User Docker images
Apache Gravitino Docker image
You can deploy the service with the Gravitino Docker image.
Container startup commands
docker run --rm -d -p 8090:8090 -p 9001:9001 apache/gravitino:0.7.0-incubating
Changelog
-
apache/gravitino:0.7.0-incubating
- Based on Gravitino 0.7.0-incubating, you can know more information from 0.7.0-incubating release notes.

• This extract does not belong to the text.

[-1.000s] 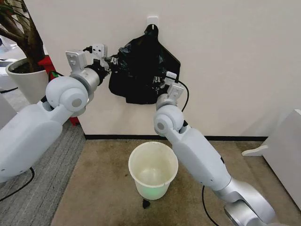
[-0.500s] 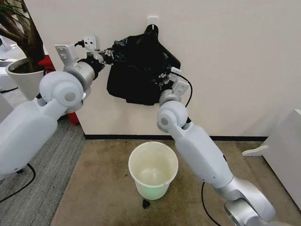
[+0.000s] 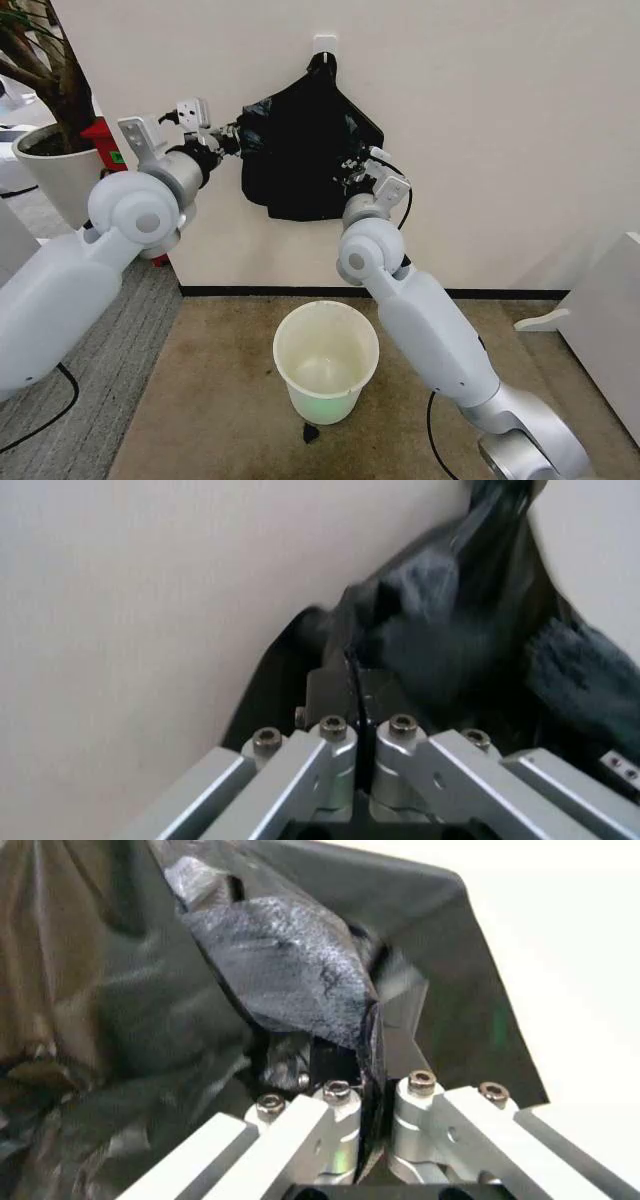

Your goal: Place the garbage bag over the trash bin.

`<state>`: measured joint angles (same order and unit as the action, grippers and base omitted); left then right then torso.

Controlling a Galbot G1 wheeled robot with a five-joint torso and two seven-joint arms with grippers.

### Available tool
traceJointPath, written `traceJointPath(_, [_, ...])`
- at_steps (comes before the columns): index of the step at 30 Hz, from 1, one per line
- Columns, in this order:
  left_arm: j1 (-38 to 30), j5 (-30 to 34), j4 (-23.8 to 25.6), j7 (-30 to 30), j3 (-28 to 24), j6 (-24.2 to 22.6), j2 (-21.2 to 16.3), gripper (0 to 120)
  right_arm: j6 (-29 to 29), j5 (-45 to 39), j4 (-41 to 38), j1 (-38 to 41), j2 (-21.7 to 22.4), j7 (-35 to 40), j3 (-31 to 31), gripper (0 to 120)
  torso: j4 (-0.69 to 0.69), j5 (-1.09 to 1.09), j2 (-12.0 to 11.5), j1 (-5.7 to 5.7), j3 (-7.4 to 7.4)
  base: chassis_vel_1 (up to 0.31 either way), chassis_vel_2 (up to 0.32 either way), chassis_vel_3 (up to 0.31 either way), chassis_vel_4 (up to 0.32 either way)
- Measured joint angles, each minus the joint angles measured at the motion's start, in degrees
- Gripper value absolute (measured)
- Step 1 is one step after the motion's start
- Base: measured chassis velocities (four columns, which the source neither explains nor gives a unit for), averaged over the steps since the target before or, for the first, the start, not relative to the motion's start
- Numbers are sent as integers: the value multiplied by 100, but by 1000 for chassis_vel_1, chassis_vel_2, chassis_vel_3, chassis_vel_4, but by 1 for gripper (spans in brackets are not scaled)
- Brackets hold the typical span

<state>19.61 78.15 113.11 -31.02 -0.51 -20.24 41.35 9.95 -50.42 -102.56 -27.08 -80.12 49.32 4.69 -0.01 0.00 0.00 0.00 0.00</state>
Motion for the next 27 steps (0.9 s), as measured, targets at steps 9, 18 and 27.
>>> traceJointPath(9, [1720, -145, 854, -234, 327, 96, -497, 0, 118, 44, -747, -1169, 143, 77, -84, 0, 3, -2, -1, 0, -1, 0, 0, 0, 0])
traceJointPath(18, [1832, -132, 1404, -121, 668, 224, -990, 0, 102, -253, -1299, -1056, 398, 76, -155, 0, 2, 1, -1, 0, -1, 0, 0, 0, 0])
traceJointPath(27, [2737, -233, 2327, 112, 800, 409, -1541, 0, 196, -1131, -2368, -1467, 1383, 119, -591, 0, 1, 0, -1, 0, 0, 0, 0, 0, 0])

- Place bundle jars (gravitino-aws-bundle.jar, gravitino-gcp-bundle.jar, gravitino-aliyun-bundle.jar) in the
${GRAVITINO_HOME}/catalogs/hadoop/libs
folder to support the cloud storage catalog without manually adding the jars to the classpath.
-
apache/gravitino:0.6.1-incubating
- Based on Gravitino 0.6.1-incubating, you can know more information from 0.6.1-incubating release notes.
-
apache/gravitino:0.6.0-incubating (Switch to Apache official DockerHub repository)
- Use the latest Gravitino version 0.6.0-incubating source code to build the image.
-
datastrato/gravitino:0.5.1
- Based on Gravitino 0.5.1, you can know more information from 0.5.1 release notes.
-
datastrato/gravitino:0.5.0
- Based on Gravitino 0.5.0, you can know more information from 0.5.0 release notes.
-
datastrato/gravitino:0.4.0
- Based on Gravitino 0.4.0, you can know more information from 0.4.0 release notes.
-
datastrato/gravitino:0.3.1
- Fix some issues
-
datastrato/gravitino:0.3.0
- Docker image
datastrato/gravitino:0.3.0
- Gravitino Server
- Expose ports:
8090
Gravitino Web UI9001
Iceberg REST service
- Docker image
Apache Gravitino Iceberg REST server Docker image
You can deploy the standalone Gravitino Iceberg REST server with the Docker image.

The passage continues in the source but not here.